I would like to propose some output formatting that includes some truncation rules both horizontally and vertically, as well as displaying some useful metadata (array size and dtype), and maybe even some formatting to make things slightly more attractive. This would prevent any formatting from attempting to format the entire tensor.

JErnestoMtz commented 1 year ago

I've just revisited my Display implementation https://github.com/JErnestoMtz/rapl/blob/main/src/display.rs, and I think the problem might be a bit more complex than I first imagine. First I thought it was because we were trying to print the entire array, but in fact we are not. There is a limit for the length of the printing, that yes, it was set up too high, and now is a bit better. But that doesn't make thing faster, the problem is that we are processing recursively the entire Ndarr by slicing it and creating smaller Ndarrs up to Rank 1 that can be formatted. So you can imagine how many Ndarr of Rank 1 are created with a huge array like that. For example this two cases, have the same number of elements, but the first is much much faster that the second one, this is just because the recursion base case is a Ndarr<T,U1> which is the last dimension of the reshape:

//relatively fast 
 let a = Ndarr::from(0..2_000_000).reshape([1, 2, 1_000_000]).unwrap();
 println!("a = \n {}", a);
//SLOWWWWWWWWW
let a = Ndarr::from(0..2_000_000).reshape([1_000, 1_000, 2]).unwrap();
println!("a = \n {}", a);

So I think this is a very interesting problem, because is hard to escape the need of recursion if we want this to work for any dimensions. My best bet for how can we solve this, is to make a function that somehow summarize the big Ndarr into a either a smaller Ndarr or another Struct that holds just the needed information.

DeliciousHair commented 1 year ago

Indeed! I think a summary would be very useful, should maybe have a think about what said summary might look like though. For example, let's say one is looking a collection of 3-channel images, shape of [N, 3, 128, 128] (arbitrary numbers). There generally is not much to be gained by looking at the full array as there is simply too much to look at, but having a look at, say, a single 128x128 image often is, just to check that the numerical values are sane. Thus, maybe a .display() method should take a slice parameter or similar to allow one to define what one wants to inspect? With some sort of default values too? Given that anything beyond a 2-dimensional array gets a bit esotaric in terms of displaying data on a screen anyway, I could see something like this being as useful. Maybe.

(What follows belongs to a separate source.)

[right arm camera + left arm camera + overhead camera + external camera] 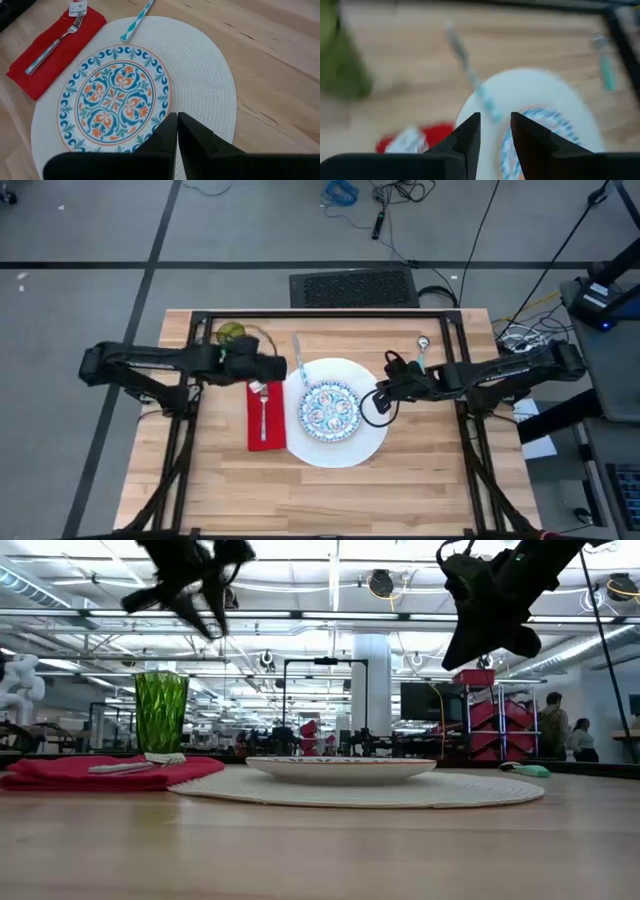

JErnestoMtz commented 1 year ago

So, the formatting is still mostly the same. But I just push a commit https://github.com/JErnestoMtz/rapl/commit/cf9675ef70f7ca4ed459c5427e0cf3c477dba13c that improves tremendously the performance, now the example given by @DeliciousHair runs in less than a second. This was achieve by slicing just the sub-array we want and not the complete array.

I also clean up a bit the display.rs code and added a new parameters to change the number of elements being displayed in each direction.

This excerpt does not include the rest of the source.